### WORK INSTRUCTION
The answer must be one number: how many lines in the data below include the string "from".

### SUPPLIED DATA
───

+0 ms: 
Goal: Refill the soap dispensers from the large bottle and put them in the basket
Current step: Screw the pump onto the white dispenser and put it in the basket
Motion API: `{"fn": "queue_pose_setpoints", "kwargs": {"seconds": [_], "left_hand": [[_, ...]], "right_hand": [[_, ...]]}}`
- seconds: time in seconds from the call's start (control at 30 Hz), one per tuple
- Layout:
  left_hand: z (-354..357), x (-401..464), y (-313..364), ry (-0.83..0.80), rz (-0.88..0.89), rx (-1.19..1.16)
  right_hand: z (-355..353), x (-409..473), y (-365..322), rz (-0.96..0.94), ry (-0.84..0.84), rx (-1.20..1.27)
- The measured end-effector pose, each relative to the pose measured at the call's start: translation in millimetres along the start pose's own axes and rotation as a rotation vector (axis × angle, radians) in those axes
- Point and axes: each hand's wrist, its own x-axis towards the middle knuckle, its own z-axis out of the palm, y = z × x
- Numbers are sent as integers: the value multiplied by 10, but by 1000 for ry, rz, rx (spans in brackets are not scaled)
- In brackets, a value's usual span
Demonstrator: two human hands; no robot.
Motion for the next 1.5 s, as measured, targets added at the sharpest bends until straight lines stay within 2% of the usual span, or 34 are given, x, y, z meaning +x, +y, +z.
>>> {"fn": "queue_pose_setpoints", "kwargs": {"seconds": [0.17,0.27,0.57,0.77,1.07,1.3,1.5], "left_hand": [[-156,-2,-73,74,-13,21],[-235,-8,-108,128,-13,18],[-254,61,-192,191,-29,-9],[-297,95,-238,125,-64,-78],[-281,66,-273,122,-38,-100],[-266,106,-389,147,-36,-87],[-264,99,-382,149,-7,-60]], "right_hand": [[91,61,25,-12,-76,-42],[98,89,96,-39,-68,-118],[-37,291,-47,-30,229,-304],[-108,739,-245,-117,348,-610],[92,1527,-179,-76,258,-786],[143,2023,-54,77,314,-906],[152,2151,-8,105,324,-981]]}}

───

### TASK RESULT
2